> [MATERIAL SUPPLIED]
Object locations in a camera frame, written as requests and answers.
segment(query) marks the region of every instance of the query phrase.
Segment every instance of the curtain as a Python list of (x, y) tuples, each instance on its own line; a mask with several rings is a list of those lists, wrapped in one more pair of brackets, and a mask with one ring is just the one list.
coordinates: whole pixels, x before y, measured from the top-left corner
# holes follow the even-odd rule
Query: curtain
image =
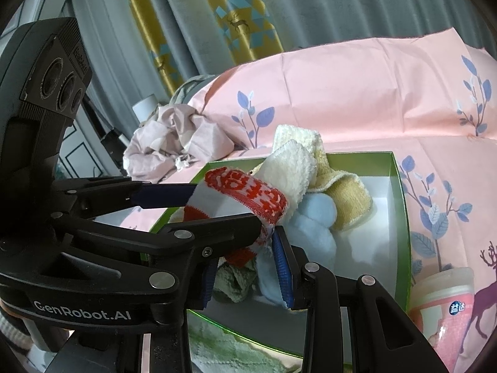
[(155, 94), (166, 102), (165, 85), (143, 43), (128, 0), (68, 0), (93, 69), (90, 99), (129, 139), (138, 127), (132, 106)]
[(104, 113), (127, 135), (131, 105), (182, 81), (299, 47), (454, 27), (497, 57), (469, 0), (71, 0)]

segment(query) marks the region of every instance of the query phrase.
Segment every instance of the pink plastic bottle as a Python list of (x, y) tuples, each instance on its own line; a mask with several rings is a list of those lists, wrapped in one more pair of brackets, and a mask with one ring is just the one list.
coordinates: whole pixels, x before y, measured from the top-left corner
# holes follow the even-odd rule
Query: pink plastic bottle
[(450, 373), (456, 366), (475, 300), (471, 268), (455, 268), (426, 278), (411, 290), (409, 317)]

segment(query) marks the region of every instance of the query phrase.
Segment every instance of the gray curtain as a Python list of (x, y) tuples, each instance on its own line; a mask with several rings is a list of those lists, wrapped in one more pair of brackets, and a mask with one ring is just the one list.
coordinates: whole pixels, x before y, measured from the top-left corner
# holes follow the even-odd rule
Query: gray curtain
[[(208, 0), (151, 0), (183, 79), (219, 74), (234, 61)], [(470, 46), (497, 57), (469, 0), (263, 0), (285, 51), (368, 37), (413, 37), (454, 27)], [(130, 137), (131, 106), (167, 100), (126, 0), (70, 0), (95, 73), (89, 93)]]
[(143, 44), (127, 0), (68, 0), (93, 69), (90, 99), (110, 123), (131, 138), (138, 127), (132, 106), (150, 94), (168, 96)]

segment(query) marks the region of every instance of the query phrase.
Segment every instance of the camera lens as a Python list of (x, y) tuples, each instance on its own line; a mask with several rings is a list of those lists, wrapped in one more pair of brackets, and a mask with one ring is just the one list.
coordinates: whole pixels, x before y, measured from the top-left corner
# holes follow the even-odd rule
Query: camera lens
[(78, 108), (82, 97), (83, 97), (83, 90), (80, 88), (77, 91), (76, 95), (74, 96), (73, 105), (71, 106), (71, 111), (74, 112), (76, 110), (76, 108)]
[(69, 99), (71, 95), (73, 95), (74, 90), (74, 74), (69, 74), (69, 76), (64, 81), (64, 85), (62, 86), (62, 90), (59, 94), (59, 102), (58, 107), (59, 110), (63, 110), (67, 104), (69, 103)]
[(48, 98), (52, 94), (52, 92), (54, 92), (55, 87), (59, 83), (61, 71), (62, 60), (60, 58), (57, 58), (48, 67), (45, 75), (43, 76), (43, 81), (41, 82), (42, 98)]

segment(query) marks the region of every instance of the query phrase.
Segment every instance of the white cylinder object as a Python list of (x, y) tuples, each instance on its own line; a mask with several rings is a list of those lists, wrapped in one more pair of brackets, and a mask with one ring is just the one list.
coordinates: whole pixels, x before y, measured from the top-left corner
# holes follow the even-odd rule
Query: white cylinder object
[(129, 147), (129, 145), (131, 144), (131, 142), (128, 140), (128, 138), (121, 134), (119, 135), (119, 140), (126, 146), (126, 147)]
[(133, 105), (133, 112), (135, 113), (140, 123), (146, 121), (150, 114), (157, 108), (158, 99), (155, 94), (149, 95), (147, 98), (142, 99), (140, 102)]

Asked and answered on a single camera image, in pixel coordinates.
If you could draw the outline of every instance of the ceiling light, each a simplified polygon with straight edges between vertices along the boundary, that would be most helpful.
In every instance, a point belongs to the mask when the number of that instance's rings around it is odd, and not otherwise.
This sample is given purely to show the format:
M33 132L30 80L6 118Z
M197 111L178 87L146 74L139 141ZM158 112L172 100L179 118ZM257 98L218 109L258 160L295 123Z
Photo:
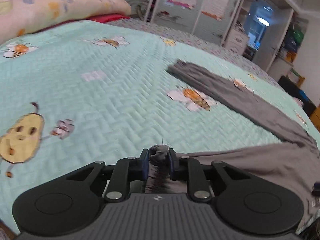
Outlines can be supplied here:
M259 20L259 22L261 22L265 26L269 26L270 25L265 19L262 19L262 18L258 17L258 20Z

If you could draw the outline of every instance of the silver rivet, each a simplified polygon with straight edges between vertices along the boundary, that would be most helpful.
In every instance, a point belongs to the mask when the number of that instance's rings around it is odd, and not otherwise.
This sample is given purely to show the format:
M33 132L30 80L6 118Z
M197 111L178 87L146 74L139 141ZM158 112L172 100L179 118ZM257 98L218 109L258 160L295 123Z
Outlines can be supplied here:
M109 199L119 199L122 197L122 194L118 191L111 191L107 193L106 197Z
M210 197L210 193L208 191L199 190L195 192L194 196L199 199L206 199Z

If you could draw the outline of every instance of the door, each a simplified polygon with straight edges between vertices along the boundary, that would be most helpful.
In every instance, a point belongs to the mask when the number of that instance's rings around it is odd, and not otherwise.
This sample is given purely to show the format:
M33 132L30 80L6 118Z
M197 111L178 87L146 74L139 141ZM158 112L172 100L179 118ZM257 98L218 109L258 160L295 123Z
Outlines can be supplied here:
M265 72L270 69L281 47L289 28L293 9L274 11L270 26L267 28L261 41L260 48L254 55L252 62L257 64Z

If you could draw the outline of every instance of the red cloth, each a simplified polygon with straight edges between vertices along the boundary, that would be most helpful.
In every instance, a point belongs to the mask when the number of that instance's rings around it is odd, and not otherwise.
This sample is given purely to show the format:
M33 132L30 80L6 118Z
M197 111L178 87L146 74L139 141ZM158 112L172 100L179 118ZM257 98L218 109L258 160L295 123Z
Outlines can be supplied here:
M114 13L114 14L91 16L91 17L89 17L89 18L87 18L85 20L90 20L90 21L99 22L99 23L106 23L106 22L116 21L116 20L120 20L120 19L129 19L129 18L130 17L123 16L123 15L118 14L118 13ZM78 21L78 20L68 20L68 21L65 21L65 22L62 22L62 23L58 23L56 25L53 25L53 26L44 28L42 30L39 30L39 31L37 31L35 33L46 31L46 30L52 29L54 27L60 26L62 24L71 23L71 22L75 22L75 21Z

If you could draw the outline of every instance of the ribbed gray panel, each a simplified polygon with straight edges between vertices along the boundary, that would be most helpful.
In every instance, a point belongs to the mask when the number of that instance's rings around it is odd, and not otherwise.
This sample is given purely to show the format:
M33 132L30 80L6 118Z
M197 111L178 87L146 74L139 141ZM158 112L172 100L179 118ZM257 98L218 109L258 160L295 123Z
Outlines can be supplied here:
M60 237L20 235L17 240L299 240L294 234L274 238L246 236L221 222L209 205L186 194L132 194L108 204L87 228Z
...
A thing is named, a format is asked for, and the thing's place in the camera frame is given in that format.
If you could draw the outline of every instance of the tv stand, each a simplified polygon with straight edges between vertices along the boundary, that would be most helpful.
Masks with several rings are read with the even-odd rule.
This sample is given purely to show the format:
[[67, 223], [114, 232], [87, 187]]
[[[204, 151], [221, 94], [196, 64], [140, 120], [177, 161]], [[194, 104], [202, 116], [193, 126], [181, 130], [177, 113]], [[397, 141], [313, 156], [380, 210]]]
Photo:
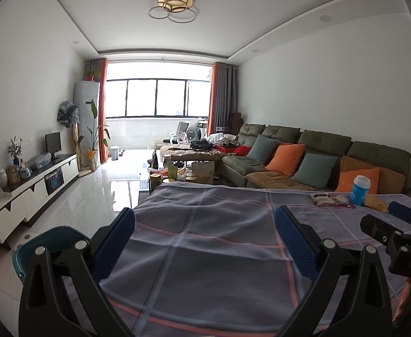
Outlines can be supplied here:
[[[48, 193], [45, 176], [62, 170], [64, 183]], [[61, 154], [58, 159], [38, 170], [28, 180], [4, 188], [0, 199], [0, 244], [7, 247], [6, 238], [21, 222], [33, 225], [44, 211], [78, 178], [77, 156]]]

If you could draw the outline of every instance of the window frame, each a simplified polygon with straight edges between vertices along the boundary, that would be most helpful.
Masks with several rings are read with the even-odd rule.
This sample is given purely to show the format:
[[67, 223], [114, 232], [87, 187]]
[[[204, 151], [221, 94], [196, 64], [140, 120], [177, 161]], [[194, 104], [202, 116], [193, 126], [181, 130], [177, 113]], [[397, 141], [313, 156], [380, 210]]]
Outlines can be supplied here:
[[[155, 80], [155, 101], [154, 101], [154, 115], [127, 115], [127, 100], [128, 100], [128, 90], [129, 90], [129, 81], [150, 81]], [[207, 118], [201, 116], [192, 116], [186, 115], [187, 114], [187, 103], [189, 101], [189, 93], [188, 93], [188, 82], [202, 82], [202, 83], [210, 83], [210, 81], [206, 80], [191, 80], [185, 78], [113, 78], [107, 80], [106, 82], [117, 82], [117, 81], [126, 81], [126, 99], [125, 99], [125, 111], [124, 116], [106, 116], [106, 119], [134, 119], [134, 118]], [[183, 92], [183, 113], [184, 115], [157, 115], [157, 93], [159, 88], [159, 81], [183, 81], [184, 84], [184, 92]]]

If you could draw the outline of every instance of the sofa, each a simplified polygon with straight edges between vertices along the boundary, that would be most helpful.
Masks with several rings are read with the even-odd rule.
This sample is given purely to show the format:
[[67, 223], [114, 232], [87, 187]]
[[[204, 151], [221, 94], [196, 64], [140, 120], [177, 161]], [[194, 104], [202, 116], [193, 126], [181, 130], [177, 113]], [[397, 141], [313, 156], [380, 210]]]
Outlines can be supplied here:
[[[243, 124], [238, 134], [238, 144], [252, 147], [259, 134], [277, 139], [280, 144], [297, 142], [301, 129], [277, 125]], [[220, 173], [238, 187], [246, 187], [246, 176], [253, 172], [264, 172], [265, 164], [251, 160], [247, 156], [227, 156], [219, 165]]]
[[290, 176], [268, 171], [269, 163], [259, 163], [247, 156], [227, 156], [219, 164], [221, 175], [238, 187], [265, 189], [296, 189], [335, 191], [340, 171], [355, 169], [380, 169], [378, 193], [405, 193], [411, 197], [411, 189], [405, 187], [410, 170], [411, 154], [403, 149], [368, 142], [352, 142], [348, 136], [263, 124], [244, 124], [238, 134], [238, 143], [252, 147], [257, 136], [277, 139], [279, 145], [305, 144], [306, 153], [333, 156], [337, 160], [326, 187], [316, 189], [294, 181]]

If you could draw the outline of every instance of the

> [EXERCISE GOAL] All lines in the listing above between the line with "Object locations in" and the line with "Query: curtain", inclusive, should be set down exactly, and no line outside that range.

> [EXERCISE OUTPUT]
Object locations in a camera frame, written as requests and answers.
segment(query) marks the region of every instance of the query phrase.
Segment every instance of the curtain as a Python list of (x, y) tuples, each instance on its own line; a mask with several rings is a list of those lists, wrapped in one more pair of brackets, and a mask with one ring is just the one list.
coordinates: whole pixels, x before y, measured from the top-left corner
# holes follow the even-odd rule
Query: curtain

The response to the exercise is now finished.